Note that I said developer communities, not Java communities. It is the latter, obviously. But the introduction of CommunityOne two years ago has done much to make the event more heterogeneous than in years past. To the tune of 5,000 registered attendees. All of which is a good thing, in my humble opinion.

What will be interesting, from my perspective as a long term attendee of the show, will be how the fate of JavaOne may be influenced by the rise of the aforementioned CommunityOne. As a systems vendor, it has always been in Sun’s best interests to encourage deployments beyond Java, even if they haven’t always realized it. CommunityOne, increasingly, is the embodiment of that idea, and with MySQL now in the fold the diversity of the event is ever greater.

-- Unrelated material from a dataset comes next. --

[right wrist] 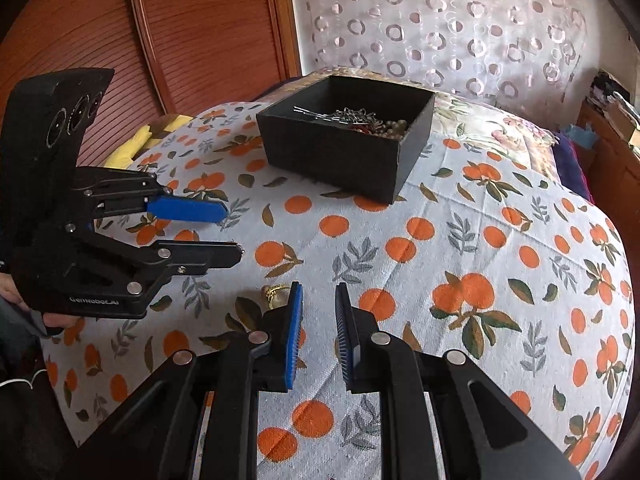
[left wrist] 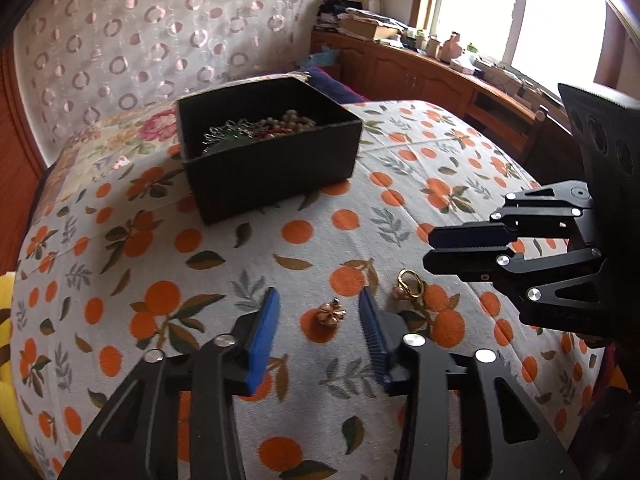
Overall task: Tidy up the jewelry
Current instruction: 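Move the left tool to the small brown earring while the right tool approaches the gold ring, then grasp the brown earring with the left tool while the right tool grasps the gold ring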
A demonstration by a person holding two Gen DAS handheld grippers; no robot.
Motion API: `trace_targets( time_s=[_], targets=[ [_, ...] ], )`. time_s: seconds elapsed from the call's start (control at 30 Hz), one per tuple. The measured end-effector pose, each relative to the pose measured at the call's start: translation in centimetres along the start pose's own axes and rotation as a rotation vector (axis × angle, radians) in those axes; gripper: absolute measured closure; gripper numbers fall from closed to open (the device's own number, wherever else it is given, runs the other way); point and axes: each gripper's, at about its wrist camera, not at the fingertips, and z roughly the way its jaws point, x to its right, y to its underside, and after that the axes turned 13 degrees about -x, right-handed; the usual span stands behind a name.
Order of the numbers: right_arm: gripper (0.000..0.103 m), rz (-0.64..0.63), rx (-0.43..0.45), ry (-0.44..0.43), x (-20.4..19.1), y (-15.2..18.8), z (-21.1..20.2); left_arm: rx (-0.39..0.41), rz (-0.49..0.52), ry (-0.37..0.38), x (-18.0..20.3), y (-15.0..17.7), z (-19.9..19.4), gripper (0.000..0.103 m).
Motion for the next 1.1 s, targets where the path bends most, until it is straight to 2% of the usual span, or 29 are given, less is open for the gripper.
trace_targets(
  time_s=[0.13,0.2,0.33,0.57,0.67,0.87,0.97,1.1],
  targets=[
    [0.084,-0.001,0.001,-0.006,-0.1,-0.1,0.1,-0.007,0.002,0.003,0.3,0.0,0.4,0.071],
    [0.084,-0.003,-0.003,-0.009,-0.3,0.0,0.2,-0.005,-0.005,0.007,0.2,0.0,0.4,0.077],
    [0.065,-0.008,-0.009,-0.014,-0.5,0.1,0.5,-0.001,-0.01,0.012,0.1,-0.1,0.5,0.089],
    [0.059,-0.025,-0.024,-0.013,-1.1,0.0,1.1,0.01,-0.031,0.011,-0.5,0.0,0.2,0.089],
    [0.059,-0.039,-0.024,-0.007,-1.5,-0.3,1.4,0.022,-0.045,0.009,-0.9,-0.1,-0.2,0.089],
    [0.06,-0.101,-0.018,0.066,-2.7,-0.5,1.8,0.038,-0.069,0.005,-1.6,-0.2,-0.8,0.089],
    [0.078,-0.103,-0.013,0.08,-2.6,-0.5,1.7,0.042,-0.073,0.005,-1.8,-0.2,-0.9,0.089],
    [0.079,-0.113,-0.015,0.082,-2.7,-0.4,1.7,0.046,-0.075,0.005,-1.8,-0.2,-0.9,0.089]
  ],
)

So the question on many minds, including mine, is this: at what point does CommunityOne eat JavaOne? Such a combination, while logical on paper from where I sit, would nonetheless pose some complexity and scope problems: the conference is already enormous. Still, as the O’Reilly folks point out regularly, the trajectories for non-Java languages are fairly unambiguous. While Java remains an enormous community full of developers and jobs for said developers, the world is – more than ever – bigger than Java. As folks like Senor Bray have helped to drive home.

Whatever CommunityOne and JavaOne end up being called, I know that I’ll be in attendance. It’s rare, after all, that I get the opportunity to collect an audience of this caliber in one place, ply them with booze, and just listen.

That’s worth a couple of days of my time, easily.

Disclosure: Sun, the primary organizer of JavaOne, is a RedMonk client and comped hotel expenses for the trip.